The accompanying drawings, which are included as part of the present specification, illustrate the presently preferred embodiments and together with the general description and the detailed description of the embodiments given below serve to explain and teach the principles of the disclosed embodiments.
It should be noted that the figures are not drawn to scale and that elements of similar structures or functions are generally represented by like reference numerals for illustrative purposes throughout the figures. It also should be noted that the figures are only intended to facilitate the description of the preferred embodiments of the present disclosure. The figures do not illustrate every aspect of the disclosed embodiments and do not limit the scope of the disclosure.
DETAILED DESCRIPTIONA system for segmentation of an image into tuned multi-scaled regions and methods for making and using same is provided. In the following description, for purposes of explanation, specific nomenclature is set forth to provide a thorough understanding of the various inventive concepts disclosed herein. However it will be apparent to one skilled in the art that these specific details are not required in order to practice the various inventive concepts disclosed herein.

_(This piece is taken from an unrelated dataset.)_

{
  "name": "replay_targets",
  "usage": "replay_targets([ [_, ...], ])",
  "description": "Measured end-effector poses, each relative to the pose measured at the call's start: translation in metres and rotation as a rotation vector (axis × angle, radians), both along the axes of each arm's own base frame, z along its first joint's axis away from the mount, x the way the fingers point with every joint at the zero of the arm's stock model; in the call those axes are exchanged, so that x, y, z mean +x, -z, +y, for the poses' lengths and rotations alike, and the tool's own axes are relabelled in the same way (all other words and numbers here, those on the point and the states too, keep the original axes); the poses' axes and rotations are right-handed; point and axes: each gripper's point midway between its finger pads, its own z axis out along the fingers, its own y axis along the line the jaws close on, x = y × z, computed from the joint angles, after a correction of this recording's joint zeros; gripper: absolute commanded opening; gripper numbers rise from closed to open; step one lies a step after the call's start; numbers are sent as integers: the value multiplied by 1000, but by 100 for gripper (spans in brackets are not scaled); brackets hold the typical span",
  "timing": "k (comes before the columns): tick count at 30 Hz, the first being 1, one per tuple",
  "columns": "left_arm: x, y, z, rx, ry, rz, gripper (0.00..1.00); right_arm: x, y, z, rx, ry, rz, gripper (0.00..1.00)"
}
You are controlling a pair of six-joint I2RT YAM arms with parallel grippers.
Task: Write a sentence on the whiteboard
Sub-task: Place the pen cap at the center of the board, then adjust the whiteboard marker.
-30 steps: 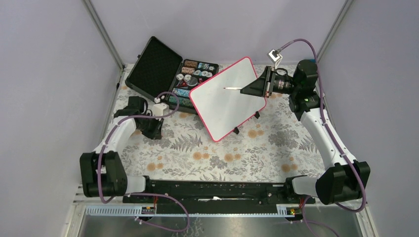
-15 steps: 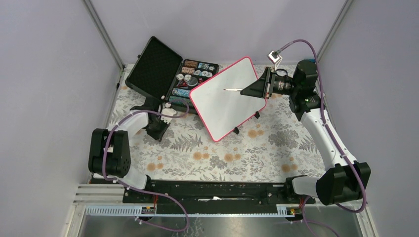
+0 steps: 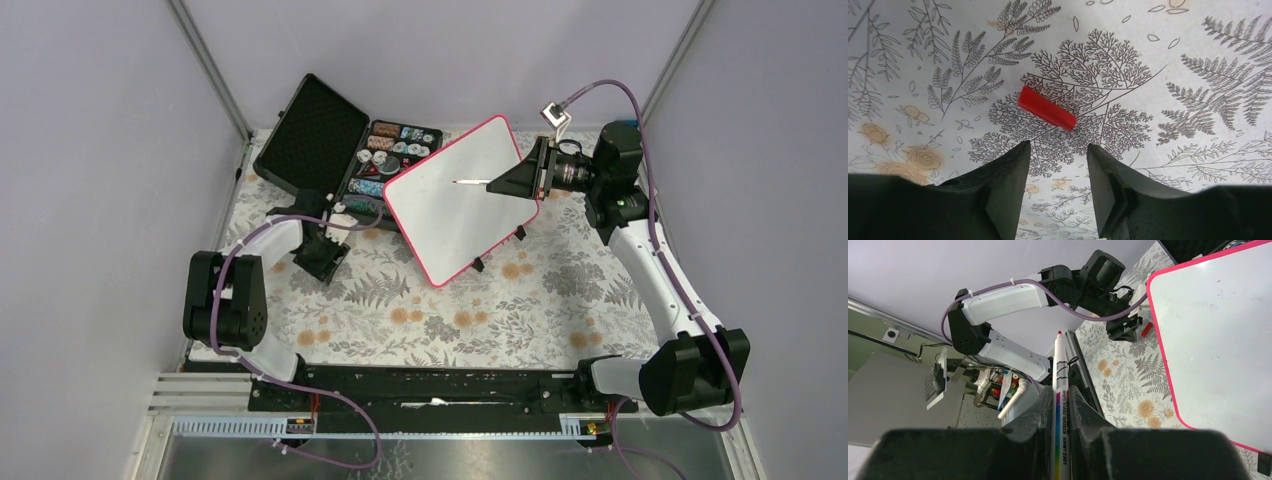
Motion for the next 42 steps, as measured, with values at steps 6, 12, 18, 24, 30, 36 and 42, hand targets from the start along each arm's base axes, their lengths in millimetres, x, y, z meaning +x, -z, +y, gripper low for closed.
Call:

Some portions of the detailed description that follow are presented in terms of processes and symbolic representations of operations on data bits within a computer memory. These process descriptions and representations are the means used by those skilled in the data processing arts to most effectively convey the substance of their work to others skilled in the art. A process is here, and generally, conceived to be a self-consistent sequence of sub-processes leading to a desired result. These sub-processes are those requiring physical manipulations of physical quantities. Usually, though not necessarily, these quantities take the form of electrical or magnetic signals capable of being stored, transferred, combined, compared, and otherwise manipulated. It has proven convenient at times, principally for reasons of common usage, to refer to these signals as bits, values, elements, symbols, characters, terms, numbers, or the like.

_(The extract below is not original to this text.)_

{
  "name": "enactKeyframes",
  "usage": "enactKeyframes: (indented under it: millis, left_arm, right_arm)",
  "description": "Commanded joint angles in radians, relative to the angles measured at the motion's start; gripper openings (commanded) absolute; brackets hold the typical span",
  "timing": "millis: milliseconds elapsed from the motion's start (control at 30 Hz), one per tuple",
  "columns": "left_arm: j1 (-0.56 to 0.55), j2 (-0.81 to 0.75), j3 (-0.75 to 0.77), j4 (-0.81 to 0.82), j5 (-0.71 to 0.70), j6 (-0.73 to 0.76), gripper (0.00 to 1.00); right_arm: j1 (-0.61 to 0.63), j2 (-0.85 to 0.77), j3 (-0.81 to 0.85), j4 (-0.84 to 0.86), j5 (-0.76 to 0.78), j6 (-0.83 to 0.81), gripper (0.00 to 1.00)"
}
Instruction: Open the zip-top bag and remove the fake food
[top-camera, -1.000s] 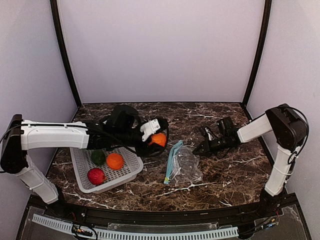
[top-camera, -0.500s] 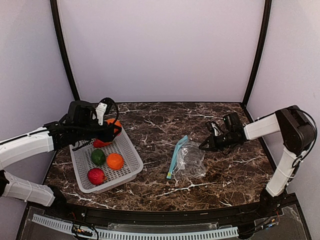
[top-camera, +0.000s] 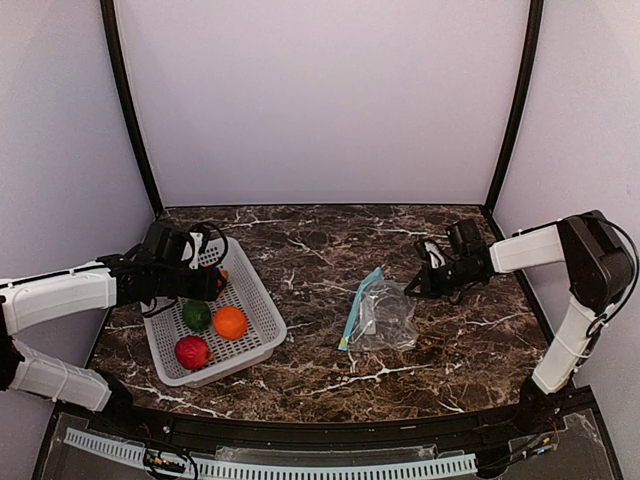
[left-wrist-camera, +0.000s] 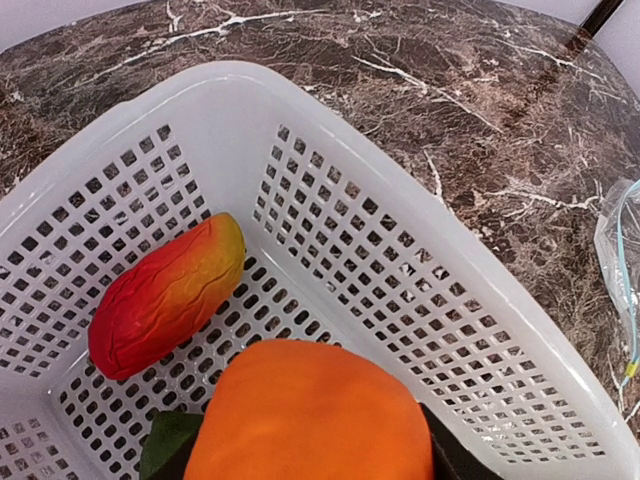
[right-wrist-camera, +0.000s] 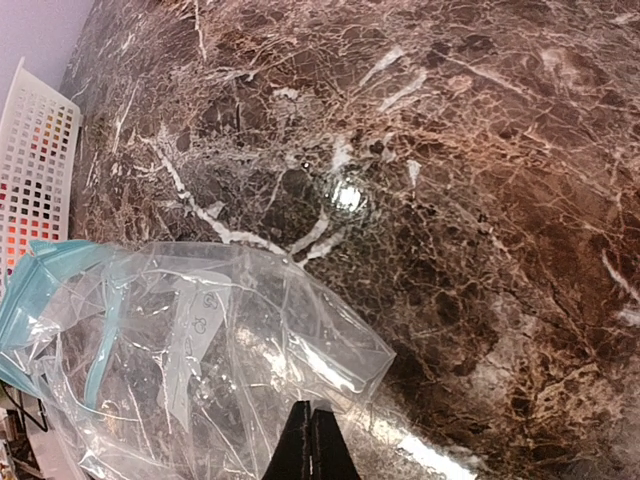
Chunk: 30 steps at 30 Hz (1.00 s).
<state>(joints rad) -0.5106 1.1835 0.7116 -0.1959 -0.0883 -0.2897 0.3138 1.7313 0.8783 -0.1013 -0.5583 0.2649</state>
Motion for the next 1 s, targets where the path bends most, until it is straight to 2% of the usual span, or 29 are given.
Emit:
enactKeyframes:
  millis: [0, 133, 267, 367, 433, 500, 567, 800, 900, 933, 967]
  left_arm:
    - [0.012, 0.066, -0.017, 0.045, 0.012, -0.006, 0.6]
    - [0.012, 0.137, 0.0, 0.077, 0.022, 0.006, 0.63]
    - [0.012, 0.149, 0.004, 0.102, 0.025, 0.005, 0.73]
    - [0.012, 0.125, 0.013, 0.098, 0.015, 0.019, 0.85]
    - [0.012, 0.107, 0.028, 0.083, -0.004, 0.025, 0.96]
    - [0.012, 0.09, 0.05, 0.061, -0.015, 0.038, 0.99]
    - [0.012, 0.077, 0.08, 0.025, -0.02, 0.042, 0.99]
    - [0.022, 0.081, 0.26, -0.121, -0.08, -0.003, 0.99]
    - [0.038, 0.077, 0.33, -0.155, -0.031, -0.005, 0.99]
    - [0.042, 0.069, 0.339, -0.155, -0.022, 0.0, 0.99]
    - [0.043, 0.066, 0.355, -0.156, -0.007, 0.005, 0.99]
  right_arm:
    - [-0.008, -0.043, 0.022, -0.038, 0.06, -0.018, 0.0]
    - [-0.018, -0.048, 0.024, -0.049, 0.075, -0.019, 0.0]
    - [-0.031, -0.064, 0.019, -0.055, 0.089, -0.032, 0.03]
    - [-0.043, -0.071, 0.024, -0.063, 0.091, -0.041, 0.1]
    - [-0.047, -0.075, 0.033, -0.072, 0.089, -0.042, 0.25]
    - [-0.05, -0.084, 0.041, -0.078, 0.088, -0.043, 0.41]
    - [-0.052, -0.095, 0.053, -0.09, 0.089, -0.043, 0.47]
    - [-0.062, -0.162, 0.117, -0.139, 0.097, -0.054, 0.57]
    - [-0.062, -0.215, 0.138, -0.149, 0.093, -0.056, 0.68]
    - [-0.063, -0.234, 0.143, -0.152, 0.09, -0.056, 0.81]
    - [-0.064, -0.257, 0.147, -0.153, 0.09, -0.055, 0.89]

It should be borne in mind, however, that all of these and similar terms are to be associated with the appropriate physical quantities and are merely convenient labels applied to these quantities. Unless specifically stated otherwise as apparent from the following discussion, it is appreciated that throughout the description, discussions utilizing terms such as “processing” or “computing” or “calculating” or “determining” or “displaying” or the like, refer to the action and processes of a computer system, or similar electronic computing device, that manipulates and transforms data represented as physical (electronic) quantities within the computer system's registers and memories into other data similarly represented as physical quantities within the computer system's memories or registers or other such information storage, transmission, or display devices.

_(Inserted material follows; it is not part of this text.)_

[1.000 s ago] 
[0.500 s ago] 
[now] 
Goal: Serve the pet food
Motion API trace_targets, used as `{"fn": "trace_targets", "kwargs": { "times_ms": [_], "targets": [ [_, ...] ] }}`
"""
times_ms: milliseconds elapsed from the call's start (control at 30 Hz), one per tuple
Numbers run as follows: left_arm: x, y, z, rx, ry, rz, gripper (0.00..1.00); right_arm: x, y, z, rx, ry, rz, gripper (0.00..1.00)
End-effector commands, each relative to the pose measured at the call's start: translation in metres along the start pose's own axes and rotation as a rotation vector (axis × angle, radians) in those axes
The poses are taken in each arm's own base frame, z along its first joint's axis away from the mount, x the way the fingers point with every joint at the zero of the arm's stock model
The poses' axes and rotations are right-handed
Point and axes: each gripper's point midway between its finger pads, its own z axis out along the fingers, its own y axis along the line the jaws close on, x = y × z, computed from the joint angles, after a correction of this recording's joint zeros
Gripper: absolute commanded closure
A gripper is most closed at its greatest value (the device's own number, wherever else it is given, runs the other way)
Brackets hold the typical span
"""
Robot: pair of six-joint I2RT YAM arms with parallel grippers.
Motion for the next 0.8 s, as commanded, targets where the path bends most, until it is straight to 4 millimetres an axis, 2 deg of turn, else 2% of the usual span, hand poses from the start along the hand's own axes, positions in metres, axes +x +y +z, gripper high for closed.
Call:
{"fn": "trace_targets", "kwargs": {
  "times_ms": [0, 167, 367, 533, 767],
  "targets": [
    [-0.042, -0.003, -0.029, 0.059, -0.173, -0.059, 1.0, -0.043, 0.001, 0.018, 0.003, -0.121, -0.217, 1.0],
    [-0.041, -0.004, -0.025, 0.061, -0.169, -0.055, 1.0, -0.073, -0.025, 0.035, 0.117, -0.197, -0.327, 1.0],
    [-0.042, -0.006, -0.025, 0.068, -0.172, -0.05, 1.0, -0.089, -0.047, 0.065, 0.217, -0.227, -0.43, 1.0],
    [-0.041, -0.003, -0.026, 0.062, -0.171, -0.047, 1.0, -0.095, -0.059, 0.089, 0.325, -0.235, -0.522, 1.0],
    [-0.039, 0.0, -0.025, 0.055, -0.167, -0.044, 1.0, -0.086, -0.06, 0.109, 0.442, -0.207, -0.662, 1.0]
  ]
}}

The disclosed embodiments also relate to an apparatus for performing the operations herein. This apparatus may be specially constructed for the required purposes, or it may comprise a general-purpose computer selectively activated or reconfigured by a computer program stored in the computer. Such a computer program may be stored in a tangible computer readable storage medium, such as, but not limited to, any type of disk, including floppy disks, optical disks, CD-ROMS, and magnetic-optical disks, read-only memories (“ROMs”), random access memories (“RAMs”), EPROMs, EEPROMs, magnetic or optical cards, or any type of media suitable for storing electronic instructions, and each coupled to a computer system bus.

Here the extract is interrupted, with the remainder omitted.